**ASSIGNMENT**.
Whenever a line in the records below contains "metal", pick it out.

Saved data entries:

————————

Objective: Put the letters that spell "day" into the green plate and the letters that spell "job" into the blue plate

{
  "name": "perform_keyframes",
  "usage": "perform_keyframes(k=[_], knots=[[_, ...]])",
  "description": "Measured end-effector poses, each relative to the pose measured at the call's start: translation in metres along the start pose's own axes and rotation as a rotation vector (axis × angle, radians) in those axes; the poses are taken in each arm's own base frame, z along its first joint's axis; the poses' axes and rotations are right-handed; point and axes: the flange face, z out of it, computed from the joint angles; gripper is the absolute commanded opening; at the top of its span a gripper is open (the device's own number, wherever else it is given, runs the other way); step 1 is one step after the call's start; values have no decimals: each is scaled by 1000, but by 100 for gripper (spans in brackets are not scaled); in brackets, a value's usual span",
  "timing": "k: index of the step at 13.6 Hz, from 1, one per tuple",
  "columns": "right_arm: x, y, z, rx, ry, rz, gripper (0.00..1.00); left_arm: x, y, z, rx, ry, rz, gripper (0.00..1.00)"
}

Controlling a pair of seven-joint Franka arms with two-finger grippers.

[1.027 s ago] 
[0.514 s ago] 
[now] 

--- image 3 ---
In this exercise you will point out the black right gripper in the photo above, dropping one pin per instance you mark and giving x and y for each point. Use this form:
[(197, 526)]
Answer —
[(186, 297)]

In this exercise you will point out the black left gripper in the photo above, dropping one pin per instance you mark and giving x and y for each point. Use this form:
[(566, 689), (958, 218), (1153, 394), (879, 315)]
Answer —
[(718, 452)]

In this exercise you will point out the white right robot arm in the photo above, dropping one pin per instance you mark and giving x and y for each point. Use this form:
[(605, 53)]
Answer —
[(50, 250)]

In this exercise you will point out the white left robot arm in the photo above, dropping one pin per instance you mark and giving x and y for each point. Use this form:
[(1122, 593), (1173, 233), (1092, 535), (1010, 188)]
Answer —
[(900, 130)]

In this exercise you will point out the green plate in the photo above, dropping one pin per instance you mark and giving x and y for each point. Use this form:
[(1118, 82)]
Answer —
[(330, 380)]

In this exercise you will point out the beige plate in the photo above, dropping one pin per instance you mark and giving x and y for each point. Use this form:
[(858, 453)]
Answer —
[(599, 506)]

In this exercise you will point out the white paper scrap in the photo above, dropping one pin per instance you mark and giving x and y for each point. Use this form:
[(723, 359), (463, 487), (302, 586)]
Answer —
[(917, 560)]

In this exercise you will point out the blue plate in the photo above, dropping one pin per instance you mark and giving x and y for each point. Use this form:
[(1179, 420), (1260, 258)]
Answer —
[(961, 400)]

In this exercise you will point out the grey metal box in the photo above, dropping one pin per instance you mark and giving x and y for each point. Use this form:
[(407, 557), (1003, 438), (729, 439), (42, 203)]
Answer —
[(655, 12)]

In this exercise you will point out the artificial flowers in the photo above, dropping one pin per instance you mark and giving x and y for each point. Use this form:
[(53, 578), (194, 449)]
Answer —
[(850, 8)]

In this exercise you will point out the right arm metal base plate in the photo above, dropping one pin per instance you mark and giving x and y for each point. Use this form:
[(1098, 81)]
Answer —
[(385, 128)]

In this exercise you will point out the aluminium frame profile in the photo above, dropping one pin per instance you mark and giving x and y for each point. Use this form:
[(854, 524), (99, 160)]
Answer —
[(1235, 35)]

————————

**EXERCISE RESPONSE**.
In this exercise you will point out the grey metal box in the photo above, dropping one pin per instance you mark and giving x and y for each point. Use this form:
In this exercise you will point out the right arm metal base plate in the photo above, dropping one pin per instance you mark and giving x and y for each point. Use this form:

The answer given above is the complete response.